At Brent Adams & Associates, we have spent more than four decades representing North Carolina families who were hurt by the negligence of others. We are not a national firm parachuting into this state. We are North Carolina lawyers who know these courts, know these communities, and take it personally when our neighbors are harmed by corporate indifference.

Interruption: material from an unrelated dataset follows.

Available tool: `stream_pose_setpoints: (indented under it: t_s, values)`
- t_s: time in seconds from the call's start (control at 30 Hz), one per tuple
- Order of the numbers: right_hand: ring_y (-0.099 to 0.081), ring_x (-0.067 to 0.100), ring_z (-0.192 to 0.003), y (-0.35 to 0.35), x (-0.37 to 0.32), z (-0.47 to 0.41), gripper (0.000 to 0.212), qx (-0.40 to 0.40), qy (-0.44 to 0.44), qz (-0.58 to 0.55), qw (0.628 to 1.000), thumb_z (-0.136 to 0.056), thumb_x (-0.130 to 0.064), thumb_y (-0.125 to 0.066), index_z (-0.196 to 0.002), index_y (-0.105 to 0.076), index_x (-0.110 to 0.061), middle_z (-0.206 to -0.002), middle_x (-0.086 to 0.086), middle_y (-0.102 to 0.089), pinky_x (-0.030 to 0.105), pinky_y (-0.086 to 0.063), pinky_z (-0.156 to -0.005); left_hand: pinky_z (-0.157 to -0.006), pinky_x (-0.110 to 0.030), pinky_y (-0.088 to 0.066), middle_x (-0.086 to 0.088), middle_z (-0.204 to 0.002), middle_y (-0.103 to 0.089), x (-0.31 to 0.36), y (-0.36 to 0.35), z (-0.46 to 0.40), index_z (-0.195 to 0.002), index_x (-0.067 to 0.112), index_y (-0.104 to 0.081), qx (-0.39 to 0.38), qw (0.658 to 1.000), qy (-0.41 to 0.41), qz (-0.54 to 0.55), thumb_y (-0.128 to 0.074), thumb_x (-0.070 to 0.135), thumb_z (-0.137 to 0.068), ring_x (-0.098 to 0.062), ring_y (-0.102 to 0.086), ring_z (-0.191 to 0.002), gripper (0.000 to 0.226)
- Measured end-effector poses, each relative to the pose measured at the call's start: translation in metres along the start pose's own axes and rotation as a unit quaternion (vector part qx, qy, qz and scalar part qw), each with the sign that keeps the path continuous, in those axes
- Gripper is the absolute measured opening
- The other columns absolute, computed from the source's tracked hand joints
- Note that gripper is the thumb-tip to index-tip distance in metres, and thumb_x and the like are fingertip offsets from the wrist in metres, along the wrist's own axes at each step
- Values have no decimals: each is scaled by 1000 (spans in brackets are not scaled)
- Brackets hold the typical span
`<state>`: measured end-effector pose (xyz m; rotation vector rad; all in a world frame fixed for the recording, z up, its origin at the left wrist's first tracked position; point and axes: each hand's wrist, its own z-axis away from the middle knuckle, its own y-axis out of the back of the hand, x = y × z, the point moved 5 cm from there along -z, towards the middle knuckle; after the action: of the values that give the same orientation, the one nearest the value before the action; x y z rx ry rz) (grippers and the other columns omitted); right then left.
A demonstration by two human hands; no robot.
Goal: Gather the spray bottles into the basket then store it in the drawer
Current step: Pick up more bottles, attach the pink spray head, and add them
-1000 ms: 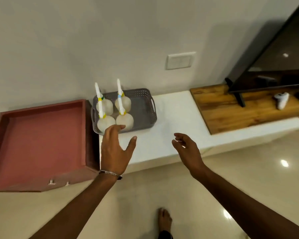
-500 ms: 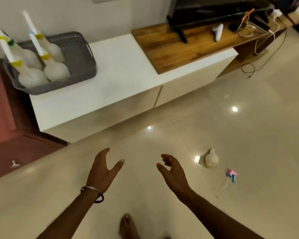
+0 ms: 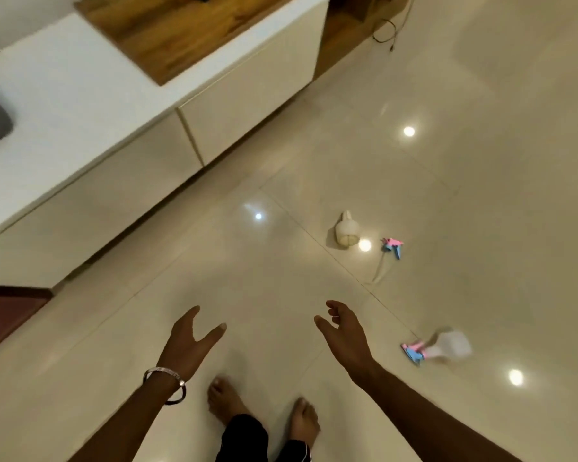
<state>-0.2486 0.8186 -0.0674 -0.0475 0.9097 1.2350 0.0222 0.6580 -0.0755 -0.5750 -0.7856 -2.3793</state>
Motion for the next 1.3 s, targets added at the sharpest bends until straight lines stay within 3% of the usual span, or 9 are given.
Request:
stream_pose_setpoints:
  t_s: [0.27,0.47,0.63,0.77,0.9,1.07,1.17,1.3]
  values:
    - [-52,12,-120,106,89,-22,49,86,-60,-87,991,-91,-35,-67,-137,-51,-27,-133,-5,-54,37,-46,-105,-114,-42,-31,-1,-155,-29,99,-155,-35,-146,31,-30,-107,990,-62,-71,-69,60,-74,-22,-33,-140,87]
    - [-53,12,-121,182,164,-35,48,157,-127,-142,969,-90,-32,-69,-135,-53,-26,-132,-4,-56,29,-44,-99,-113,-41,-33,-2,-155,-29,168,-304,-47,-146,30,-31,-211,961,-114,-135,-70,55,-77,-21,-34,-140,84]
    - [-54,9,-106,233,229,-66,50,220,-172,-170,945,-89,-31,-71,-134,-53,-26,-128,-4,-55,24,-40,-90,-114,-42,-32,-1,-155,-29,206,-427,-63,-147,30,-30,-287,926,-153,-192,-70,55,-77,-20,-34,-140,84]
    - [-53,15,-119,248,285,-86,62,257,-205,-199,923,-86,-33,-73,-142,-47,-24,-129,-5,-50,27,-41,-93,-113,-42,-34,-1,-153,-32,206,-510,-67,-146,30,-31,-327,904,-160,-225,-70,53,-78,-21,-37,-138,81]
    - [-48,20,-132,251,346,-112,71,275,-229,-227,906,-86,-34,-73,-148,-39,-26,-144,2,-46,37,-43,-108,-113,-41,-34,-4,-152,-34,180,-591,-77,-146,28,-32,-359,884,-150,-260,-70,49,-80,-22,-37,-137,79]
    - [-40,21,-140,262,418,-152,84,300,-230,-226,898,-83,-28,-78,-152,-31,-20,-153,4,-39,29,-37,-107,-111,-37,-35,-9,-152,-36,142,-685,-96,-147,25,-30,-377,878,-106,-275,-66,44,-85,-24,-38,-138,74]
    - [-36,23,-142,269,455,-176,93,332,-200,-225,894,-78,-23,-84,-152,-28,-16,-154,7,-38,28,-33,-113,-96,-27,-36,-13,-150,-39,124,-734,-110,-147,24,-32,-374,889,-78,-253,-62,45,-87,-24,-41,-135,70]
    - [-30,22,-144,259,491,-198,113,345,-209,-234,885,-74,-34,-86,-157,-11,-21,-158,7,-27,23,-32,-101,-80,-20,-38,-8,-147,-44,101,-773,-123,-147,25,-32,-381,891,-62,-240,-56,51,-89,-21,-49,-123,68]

The Research Is Clear: This Was a Design Problem, Not a Cleaning Problem
What Makes These Scopes So Dangerous
Flexible endoscopes — and duodenoscopes in particular — have an extraordinarily complex internal architecture. Narrow fluid channels wind through the length of the device. A hinged elevator mechanism at the tip creates tight mechanical crevices. Seals and joints that flex with each use create microscopic gaps where organic material can collect and bacteria can hide.
Standard hospital disinfection procedures were simply not designed to reach these spaces. Research published in Gastrointestinal Endoscopy found that multi-drug resistant bacterial transmission occurred between patients even when hospital staff followed Olympus’s own manufacturer-recommended cleaning instructions without any deviation. That single finding reframed the entire conversation — this was never about negligent hospital workers. This was about a product that was not engineered to be safely reused.
The Association for the Advancement of Medical Instrumentation (AAMI) issued a 2022 report reinforcing exactly that conclusion, finding that flexible endoscopes remain uniquely resistant to adequate disinfection among all medical devices in common use, and that patient safety requires design corrections at the manufacturing level — not more elaborate cleaning checklists.
The Infections That Resulted
The bacteria that survive inside contaminated scopes are not ordinary pathogens. The CDC has directly linked Olympus duodenoscopes to outbreaks of Carbapenem-Resistant Enterobacteriaceae (CRE) — a category of bacteria that resists virtually every antibiotic in the modern clinical arsenal. The CDC classifies CRE as an urgent public health threat and reports mortality rates as high as 50% in vulnerable patient populations.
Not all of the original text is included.